See also [https://www.legalmatch.com/law-library/article/filing-a-
laws...](https://www.legalmatch.com/law-library/article/filing-a-lawsuit-
anonymously.html) or use your search engine of choice for '"anonymous
plaintiff" lawsuit'.

------
logfromblammo
I think the operator of a lottery-style gambling game has an obligation to
publish its list of winners. It does _not_ have an obligation to say how much
they won.

This prevents the operator from simply saying someone has won and never paying
out. In theory, you could go around to everyone on the list and ask them if
they won a lottery prize. If anyone denies it, the operator might be pocketing
prize money.

It is clear from the available evidence that publishing the amount that
someone has won does harm to the winners. It becomes feedstock for a "people
to rob or defraud" list. The same principle is applied to the secret ballot,
wherein anyone can find out if you voted in an election or not, but they
cannot know whom you voted for unless you tell them yourself.
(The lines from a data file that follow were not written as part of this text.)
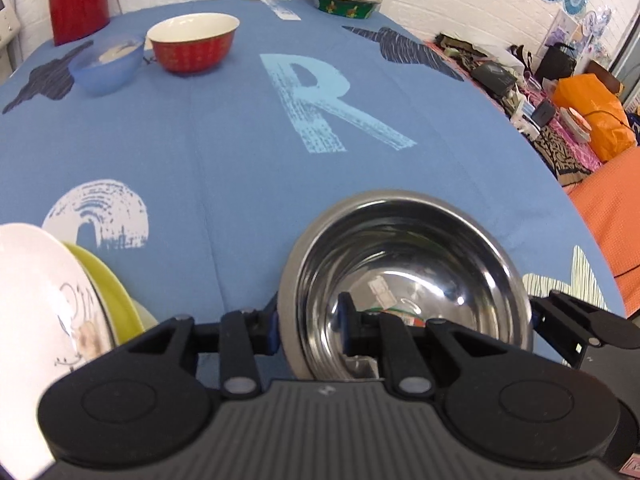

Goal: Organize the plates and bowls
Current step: 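Carry the steel bowl toward the plate stack and release it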

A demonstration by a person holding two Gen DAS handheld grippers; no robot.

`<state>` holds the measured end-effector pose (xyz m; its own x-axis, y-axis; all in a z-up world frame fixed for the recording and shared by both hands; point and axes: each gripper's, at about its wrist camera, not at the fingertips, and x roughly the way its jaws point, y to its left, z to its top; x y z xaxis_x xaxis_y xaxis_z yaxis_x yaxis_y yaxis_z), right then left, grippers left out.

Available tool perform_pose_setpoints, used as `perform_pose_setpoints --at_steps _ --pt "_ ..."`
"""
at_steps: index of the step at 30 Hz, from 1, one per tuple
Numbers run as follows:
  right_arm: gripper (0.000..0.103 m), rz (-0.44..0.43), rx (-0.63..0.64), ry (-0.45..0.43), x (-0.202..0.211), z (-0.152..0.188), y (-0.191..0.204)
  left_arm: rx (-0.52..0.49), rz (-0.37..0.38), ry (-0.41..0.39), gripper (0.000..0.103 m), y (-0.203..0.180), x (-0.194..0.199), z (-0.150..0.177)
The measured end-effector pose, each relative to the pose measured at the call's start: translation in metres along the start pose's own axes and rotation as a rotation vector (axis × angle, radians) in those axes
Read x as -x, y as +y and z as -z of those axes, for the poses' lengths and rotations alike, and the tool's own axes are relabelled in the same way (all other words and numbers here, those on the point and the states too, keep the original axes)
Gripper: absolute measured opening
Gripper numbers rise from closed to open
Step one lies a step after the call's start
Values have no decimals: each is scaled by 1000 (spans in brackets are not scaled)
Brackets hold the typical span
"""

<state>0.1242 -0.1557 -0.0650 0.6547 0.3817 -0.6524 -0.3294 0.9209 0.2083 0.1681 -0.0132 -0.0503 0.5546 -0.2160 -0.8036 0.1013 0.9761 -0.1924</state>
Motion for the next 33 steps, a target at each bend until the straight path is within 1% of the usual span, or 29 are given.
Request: perform_pose_setpoints --at_steps 2,3,4,5,8,10,12,15,19,21,24,27,31,33 --pt "62 13 -2 -4 0 0 2 2 10 2 18 1 -1 -2" --pt "61 13 -16 -6 2 -1 1 4 16 3 33 2 0 -3" --pt "61 18 -31 -14 4 -2 -2 11 5 -14 51 4 3 -4" --pt "61 23 -44 -27 8 -3 -6 20 2 -40 53 8 7 -6" --pt "61 70 -83 -73 23 -6 -19 44 -1 -96 53 21 25 -14" --pt "61 84 -130 -101 33 -7 -30 70 -2 -126 55 32 37 -19" --pt "61 79 -168 -114 39 -6 -38 95 -14 -146 55 42 46 -22" --pt "61 61 -225 -125 43 0 -44 121 -52 -164 56 55 53 -22" --pt "61 36 -263 -115 41 3 -45 142 -67 -171 56 68 60 -20" --pt "61 22 -262 -109 40 -3 -45 141 -68 -166 57 73 62 -21" --pt "61 40 -231 -107 39 -18 -41 144 -63 -168 57 81 65 -24" --pt "61 45 -195 -112 35 -36 -33 150 -67 -187 58 90 69 -29" --pt "62 8 -146 -110 22 -58 -18 154 -70 -186 59 105 66 -37" --pt "62 -27 -126 -96 10 -69 -9 158 -76 -180 59 113 62 -41"
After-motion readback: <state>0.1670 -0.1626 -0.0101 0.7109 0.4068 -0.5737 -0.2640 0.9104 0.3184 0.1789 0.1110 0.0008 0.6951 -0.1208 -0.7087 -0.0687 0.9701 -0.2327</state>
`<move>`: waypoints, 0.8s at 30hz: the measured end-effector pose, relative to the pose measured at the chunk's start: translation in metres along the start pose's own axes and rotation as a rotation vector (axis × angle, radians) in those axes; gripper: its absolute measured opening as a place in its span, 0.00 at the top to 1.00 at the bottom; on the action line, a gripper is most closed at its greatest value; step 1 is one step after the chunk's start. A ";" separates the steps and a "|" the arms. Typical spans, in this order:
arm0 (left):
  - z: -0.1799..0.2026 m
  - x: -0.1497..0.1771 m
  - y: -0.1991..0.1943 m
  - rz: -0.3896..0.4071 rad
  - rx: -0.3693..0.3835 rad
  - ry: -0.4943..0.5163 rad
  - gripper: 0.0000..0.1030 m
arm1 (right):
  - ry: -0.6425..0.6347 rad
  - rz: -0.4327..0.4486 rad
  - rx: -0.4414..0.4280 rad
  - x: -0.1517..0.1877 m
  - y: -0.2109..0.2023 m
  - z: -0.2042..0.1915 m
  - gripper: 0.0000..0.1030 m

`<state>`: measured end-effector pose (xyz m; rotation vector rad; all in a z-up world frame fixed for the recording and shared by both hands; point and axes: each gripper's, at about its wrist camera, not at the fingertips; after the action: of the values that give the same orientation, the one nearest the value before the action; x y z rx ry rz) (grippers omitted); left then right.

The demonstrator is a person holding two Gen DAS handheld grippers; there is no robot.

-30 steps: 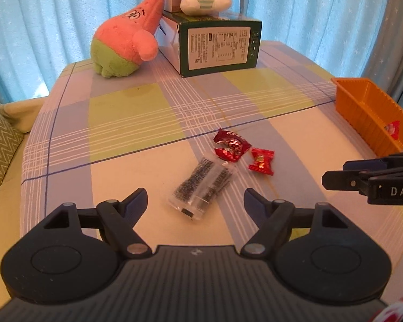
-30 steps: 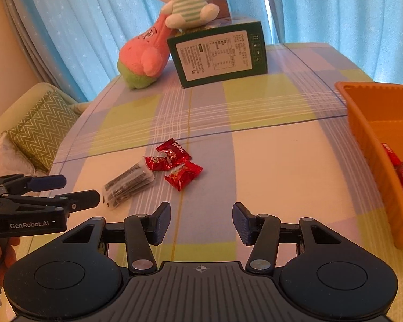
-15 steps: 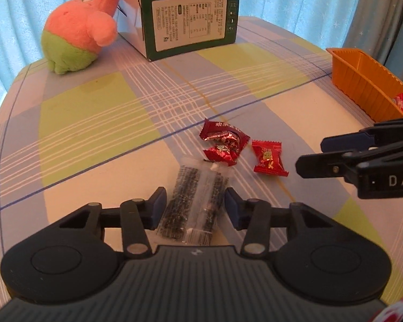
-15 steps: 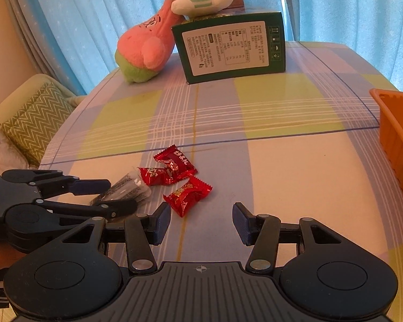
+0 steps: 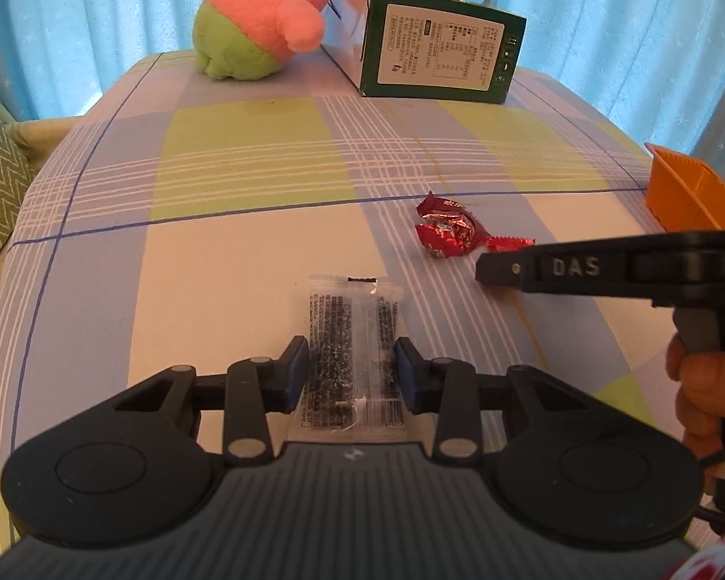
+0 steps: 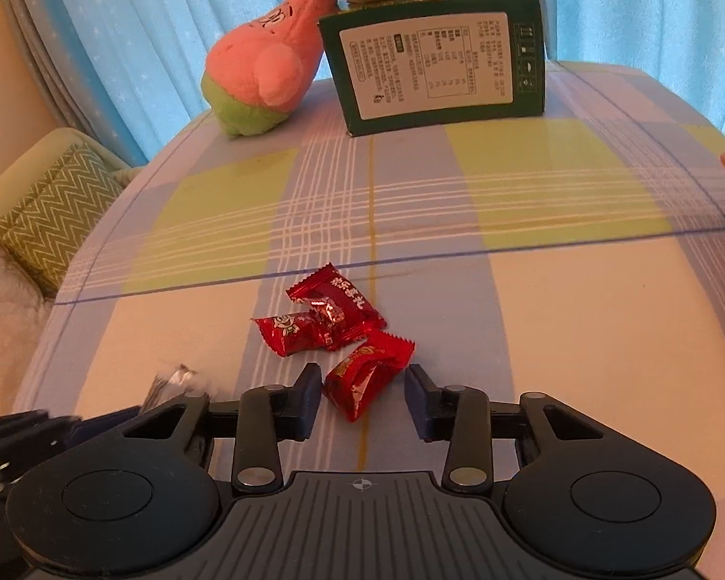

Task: Organize snacks
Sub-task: 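Grasp the clear-wrapped dark snack bar with the left tool while the right tool grasps a red candy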

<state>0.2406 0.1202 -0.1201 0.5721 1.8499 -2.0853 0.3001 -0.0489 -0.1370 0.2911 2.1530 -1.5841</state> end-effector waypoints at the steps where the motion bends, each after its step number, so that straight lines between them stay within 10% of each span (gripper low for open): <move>1: 0.000 0.000 0.000 0.002 0.000 -0.002 0.66 | -0.015 0.000 0.013 -0.001 0.001 -0.003 0.63; 24: 0.021 0.014 -0.019 0.035 0.018 -0.014 0.67 | -0.047 0.049 0.039 0.043 -0.051 0.024 0.77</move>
<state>0.2174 0.1030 -0.1078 0.5885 1.8015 -2.0802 0.2459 -0.0916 -0.1195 0.3135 2.0661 -1.5913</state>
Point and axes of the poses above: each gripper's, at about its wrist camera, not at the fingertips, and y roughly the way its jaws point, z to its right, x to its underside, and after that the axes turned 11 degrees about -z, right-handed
You can, of
course, lie to them if you desire.

    
    
      Q: Ma'am, did you win the lottery this week?
      A: Yes.  My name is on the list, isn't it?
      Q: How much did you win?
      A: A dollar.
      Q: You didn't win the jackpot?
         That's a new car, isn't it?
      A: Of course not.
         I got a good deal on the financing, that's all.
      Q: And the 12-foot bronze statue of
         David Hasselhoff's Baywatch character?
      A: I found it at a dump.
      Q: Clearly, you also hired Peter Dinklage
         to dress up as Tyrion for your birthday party.
      A: That's just an enthusiastic cosplayer.
    

It's also difficult to enjoy being rich without making it glaringly obvious
that you have money, so I'm not seeing any pressing need for the judge to
anonymize this particular winner after the fact. It might be warranted for the
state to look into legislation that places greater weight on the financial
privacy of future winners.

------
Mankhool
Both her, and Shane Missler, who won the Mega Millions in January should just
disappear. I think her problem is that she wants her life to remain largely
the same. Well it can't and it won't. But a few hundred million dollars gives
you plenty of opportunities to start over, at any age, and take care of your
inner circle from wherever in the world you want to live.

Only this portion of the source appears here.